– Оно и понятно, – бурчал он, с вдохновенным видом ссутулившись над тетрадью, – што всё и сразу Егор не отдаст, потому как все эти племенные вожди, они завязаны на него. А героический он против не слишком мине, оно… а оно мине надо, отодвигать?
– А пожалуй… – заключил он чуть погодя, – шо и нет! Лучше я потом ещё к чему-нибудь африканскому краешком прислонюсь. Там… хм, такой краешек может быть, што…
– Ах да, расследование! – Вздыхая то и дело, и поглядывая с тоской на более милую его сердцу тетрадь со своими интересами, Лев Лазаревич со всей добросовестностью приступил к делу.
– Тем более, – напомнил он себе, широко зевая, – што помимо Льва Лазаревича у него таки есть и всякие там Иваны, так што…
Старое пёрышко, давно уже просящееся на выброс, зацарапало бумагу. Старый Лев вышел-таки на тропу войны!
* * *
– Спаси Господи люди твоя… – перекрестился двоеперстно, Евфимий Моисеевич, пребывая в смятении, – Мне отмщение и Аз воздам[28]… Не хочешь ждать суда Господа нашего?

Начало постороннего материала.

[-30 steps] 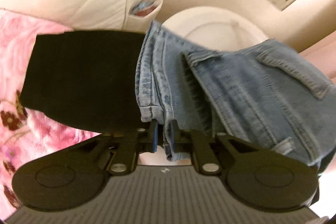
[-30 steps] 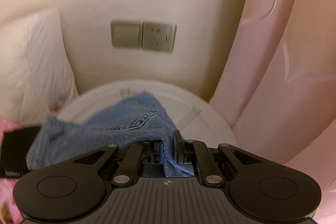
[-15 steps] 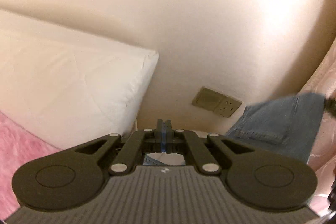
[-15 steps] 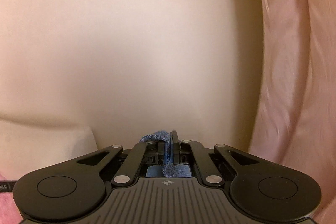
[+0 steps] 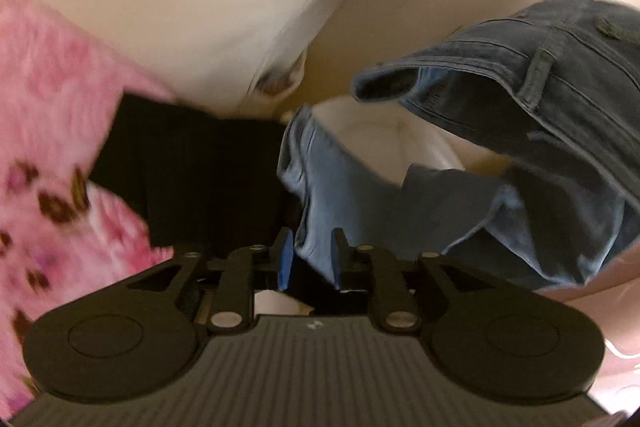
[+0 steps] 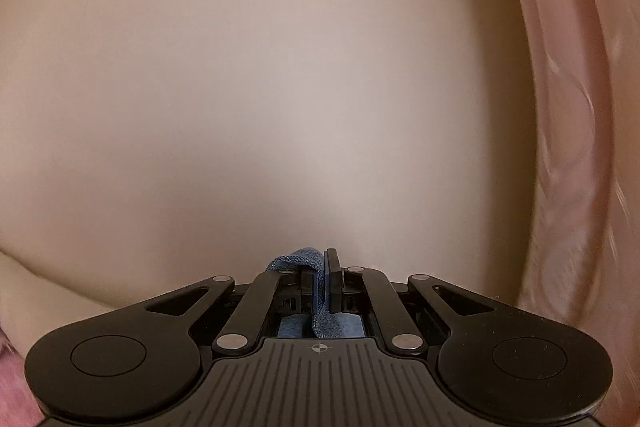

Запалив от старинной лапмадки шифрованную телеграмму и записи с расшифровками, он бездумно смотрел, как они прогорают, и растерев пепел меж пальцев, сбросил его в кадку с фикусом, полив поверх водой из давно остывшего чайника. Пребывая в сомнениях, он сделал то же, што всегда в таких случаях – повернулся к старым, намоленным семейным иконам, сбережённым от никонианцев в самые лихие годины, и начал молиться.
В небольшой комнатушке старого дома в Замоскворечье пахло ладаном, лампадным маслом и немножечко – потом. Слова, будто наполненные незримой силой, бусинами нанизывались одно на другое, и танцующие в лучах солнца пылинки поднимались то ли сквозняком, а то ли силой молитвы.
Получасом позже, уже не колеблясь, он достал из шкапа записи, и сощурившись, сдул с них пыль.
– И остави нам долги наши… – прошептал он, но сызнова перекрестившись, окончательно утвердился в намерениях. Грех не помочь человеку, который помогает людям веры праведной добрести к Беловодью[29]. И пусть он сам пока не пришёл к Богу, зато помогает привести к Нему целую страну!
Перекрестившись её раз и уже не колеблясь, Евфимий Моисеевич принялся расставлять на мысленной шахматной доске фигуры своих должников и единомышленников, способных помочь отроку Егорию. И горе тому, кто подумает, што владелец крохотной букинистической лавочки обладает столь же крохотным влиянием!
Сощурившись, купец с особым вкусом вписывал имена тех, кто мог бы помочь с «Русским собранием», в котором его возмущало решительно всё. Ну не могут исконно русские люди служить власти Антихриста, а тем паче – одновременно властям церковным и светским, пытаясь притянуть в этот диавольский вертеп народ.